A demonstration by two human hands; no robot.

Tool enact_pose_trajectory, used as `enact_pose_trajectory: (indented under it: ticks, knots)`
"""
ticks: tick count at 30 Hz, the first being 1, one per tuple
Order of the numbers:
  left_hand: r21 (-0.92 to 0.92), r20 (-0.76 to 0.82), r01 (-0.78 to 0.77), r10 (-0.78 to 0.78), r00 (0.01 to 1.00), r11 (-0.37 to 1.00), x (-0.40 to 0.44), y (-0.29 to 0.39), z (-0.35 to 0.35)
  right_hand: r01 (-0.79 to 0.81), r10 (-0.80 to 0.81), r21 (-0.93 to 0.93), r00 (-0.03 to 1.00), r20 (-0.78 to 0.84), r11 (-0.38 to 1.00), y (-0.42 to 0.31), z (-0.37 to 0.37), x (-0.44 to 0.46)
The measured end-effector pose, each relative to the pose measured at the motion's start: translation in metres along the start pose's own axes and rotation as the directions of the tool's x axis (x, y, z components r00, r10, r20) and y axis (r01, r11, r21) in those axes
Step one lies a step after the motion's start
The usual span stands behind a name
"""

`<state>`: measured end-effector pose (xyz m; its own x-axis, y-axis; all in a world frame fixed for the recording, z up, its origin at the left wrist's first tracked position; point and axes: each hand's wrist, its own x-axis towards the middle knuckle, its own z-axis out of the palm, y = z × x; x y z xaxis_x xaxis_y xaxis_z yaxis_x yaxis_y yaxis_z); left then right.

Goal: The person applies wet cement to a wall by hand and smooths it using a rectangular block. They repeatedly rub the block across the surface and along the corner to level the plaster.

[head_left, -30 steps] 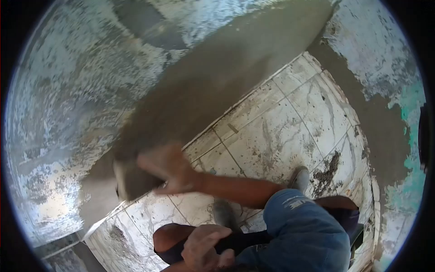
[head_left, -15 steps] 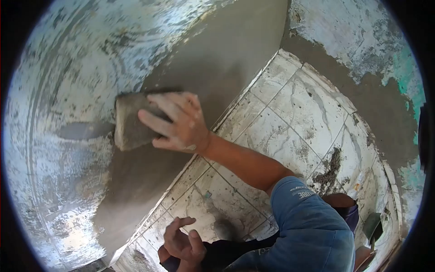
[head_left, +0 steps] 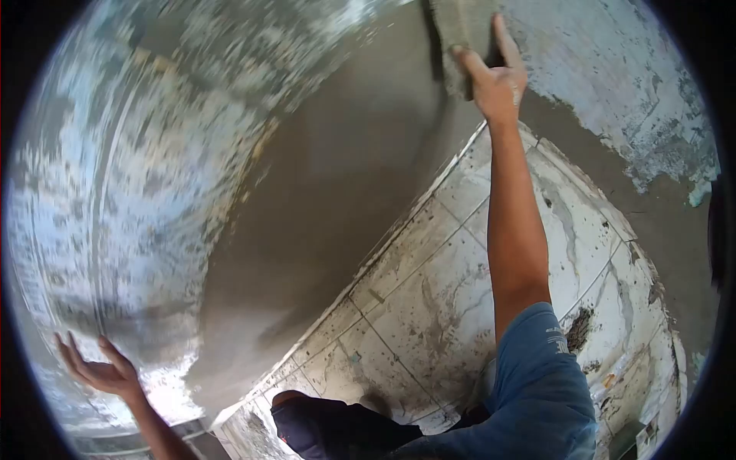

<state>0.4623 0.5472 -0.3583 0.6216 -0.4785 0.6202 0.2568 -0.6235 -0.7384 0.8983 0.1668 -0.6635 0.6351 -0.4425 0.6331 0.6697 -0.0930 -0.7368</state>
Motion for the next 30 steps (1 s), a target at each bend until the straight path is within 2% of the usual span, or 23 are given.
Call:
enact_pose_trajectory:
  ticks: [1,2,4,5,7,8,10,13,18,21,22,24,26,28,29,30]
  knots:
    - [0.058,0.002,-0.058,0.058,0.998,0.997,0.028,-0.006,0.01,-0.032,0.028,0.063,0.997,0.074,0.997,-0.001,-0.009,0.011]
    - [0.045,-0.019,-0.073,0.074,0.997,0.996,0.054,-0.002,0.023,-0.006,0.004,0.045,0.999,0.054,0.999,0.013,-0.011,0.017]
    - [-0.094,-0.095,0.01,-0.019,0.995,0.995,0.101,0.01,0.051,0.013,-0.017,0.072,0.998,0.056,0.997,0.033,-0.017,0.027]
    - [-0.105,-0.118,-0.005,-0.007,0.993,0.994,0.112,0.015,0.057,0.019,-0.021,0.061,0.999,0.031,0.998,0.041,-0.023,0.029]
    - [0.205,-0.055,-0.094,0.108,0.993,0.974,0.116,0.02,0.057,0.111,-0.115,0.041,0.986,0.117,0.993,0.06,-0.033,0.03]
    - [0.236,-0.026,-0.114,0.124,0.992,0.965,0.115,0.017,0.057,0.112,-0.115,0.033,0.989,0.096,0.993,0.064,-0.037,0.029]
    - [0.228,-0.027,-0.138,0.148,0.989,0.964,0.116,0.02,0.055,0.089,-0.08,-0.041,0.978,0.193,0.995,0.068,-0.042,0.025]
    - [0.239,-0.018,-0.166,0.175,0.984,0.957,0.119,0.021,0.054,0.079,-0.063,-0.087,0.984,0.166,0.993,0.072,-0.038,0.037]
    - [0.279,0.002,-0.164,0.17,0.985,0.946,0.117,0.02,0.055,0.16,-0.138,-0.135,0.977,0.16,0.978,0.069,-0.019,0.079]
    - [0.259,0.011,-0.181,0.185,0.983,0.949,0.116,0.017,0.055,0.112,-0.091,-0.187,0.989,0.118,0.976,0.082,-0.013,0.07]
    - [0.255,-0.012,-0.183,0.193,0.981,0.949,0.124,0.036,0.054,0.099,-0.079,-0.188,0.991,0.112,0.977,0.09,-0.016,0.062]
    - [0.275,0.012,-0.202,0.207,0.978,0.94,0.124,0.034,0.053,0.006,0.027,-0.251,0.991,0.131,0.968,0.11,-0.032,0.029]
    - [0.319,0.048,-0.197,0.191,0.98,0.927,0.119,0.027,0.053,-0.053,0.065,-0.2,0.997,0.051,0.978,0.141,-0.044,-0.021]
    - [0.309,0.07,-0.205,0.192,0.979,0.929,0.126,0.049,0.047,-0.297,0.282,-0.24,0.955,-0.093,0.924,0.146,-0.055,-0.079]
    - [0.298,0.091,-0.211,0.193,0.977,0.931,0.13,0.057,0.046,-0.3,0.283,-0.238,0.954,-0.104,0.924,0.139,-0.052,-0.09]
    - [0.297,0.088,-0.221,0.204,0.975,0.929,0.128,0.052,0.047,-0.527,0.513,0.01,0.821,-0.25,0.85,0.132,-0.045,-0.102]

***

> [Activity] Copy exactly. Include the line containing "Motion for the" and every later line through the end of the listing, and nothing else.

> [Task result]
Motion for the next 30 steps (1 s), a target at each bend until the straight path is within 2% of the usual span, or 23 are given.
Call:
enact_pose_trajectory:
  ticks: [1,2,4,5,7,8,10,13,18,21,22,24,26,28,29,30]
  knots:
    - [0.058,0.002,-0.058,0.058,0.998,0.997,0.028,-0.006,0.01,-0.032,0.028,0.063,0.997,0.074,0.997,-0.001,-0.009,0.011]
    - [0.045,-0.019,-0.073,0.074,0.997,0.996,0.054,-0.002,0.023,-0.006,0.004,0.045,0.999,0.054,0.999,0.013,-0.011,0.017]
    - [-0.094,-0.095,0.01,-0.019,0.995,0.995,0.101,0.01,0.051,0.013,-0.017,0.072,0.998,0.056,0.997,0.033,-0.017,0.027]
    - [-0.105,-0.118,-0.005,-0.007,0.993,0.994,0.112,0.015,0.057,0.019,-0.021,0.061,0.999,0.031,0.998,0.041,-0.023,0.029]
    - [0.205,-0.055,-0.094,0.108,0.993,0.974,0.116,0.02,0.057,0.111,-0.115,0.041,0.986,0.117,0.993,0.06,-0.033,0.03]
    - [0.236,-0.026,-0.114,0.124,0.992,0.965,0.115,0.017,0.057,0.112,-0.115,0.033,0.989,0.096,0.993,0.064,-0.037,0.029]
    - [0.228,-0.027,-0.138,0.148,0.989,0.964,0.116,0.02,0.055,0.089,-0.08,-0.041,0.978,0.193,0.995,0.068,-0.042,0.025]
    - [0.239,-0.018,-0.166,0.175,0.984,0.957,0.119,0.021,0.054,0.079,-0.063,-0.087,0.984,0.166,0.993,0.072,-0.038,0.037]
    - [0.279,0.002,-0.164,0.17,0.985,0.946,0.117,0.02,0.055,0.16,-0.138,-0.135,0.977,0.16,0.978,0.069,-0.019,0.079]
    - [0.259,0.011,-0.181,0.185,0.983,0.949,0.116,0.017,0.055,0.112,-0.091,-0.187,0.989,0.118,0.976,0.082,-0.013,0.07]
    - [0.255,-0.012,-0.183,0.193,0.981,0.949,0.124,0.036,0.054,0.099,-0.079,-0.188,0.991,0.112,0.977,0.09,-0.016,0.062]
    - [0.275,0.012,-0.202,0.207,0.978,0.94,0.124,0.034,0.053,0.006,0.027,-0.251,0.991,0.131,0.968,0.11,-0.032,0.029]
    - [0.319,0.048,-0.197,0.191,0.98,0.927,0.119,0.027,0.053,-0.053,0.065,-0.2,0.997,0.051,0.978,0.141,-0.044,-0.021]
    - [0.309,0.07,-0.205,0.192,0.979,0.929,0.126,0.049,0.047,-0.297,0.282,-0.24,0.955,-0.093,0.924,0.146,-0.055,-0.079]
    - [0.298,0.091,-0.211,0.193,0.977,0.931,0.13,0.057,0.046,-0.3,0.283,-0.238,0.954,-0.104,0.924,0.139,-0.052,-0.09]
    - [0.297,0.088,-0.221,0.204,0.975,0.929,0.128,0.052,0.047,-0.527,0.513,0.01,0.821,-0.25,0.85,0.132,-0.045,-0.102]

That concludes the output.